WHAT THE TASK REQUIRES:
Search the data for "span". Return each matching line.

DATA BELOW:
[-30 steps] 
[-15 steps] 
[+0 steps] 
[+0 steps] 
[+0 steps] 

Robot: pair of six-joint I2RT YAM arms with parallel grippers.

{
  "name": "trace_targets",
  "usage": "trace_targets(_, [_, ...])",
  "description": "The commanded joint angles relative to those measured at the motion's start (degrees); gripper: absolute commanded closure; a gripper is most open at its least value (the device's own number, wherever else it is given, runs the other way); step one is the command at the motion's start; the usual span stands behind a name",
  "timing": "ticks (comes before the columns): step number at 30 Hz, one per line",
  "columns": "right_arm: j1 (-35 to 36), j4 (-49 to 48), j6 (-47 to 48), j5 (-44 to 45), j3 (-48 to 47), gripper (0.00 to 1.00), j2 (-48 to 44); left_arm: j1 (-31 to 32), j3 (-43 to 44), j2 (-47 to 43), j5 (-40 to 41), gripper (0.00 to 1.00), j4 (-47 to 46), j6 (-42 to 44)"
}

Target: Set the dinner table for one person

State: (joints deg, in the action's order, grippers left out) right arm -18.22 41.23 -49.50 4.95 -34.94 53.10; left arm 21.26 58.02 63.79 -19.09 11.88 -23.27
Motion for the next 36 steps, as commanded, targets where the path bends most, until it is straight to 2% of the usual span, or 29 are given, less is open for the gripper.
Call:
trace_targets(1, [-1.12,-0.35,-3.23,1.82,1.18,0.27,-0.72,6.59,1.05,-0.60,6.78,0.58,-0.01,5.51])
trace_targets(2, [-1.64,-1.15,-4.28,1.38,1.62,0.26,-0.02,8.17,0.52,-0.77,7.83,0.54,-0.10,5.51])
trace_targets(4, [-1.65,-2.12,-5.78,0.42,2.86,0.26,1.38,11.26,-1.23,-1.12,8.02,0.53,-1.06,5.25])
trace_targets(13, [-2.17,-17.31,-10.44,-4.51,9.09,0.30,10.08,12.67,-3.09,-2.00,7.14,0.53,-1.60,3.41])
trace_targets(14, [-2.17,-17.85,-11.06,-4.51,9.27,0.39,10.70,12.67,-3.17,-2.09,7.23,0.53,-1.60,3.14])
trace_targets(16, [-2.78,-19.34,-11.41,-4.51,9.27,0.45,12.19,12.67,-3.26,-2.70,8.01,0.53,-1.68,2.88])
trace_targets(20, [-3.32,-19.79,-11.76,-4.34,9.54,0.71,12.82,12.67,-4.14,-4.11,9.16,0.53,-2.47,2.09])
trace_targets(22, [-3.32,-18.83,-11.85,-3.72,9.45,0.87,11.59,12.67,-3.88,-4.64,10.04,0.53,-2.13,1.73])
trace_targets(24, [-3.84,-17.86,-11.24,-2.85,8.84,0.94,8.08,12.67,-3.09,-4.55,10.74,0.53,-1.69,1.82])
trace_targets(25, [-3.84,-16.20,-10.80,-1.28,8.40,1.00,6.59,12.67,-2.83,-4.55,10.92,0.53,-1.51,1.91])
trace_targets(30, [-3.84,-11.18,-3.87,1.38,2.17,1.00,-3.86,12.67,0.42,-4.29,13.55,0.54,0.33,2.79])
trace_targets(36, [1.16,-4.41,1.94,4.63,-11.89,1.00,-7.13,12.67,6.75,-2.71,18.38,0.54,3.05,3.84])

ANSWER SPACE:
  "description": "The commanded joint angles relative to those measured at the motion's start (degrees); gripper: absolute commanded closure; a gripper is most open at its least value (the device's own number, wherever else it is given, runs the other way); step one is the command at the motion's start; the usual span stands behind a name",
Motion for the next 36 steps, as commanded, targets where the path bends most, until it is straight to 2% of the usual span, or 29 are given, less is open for the gripper.

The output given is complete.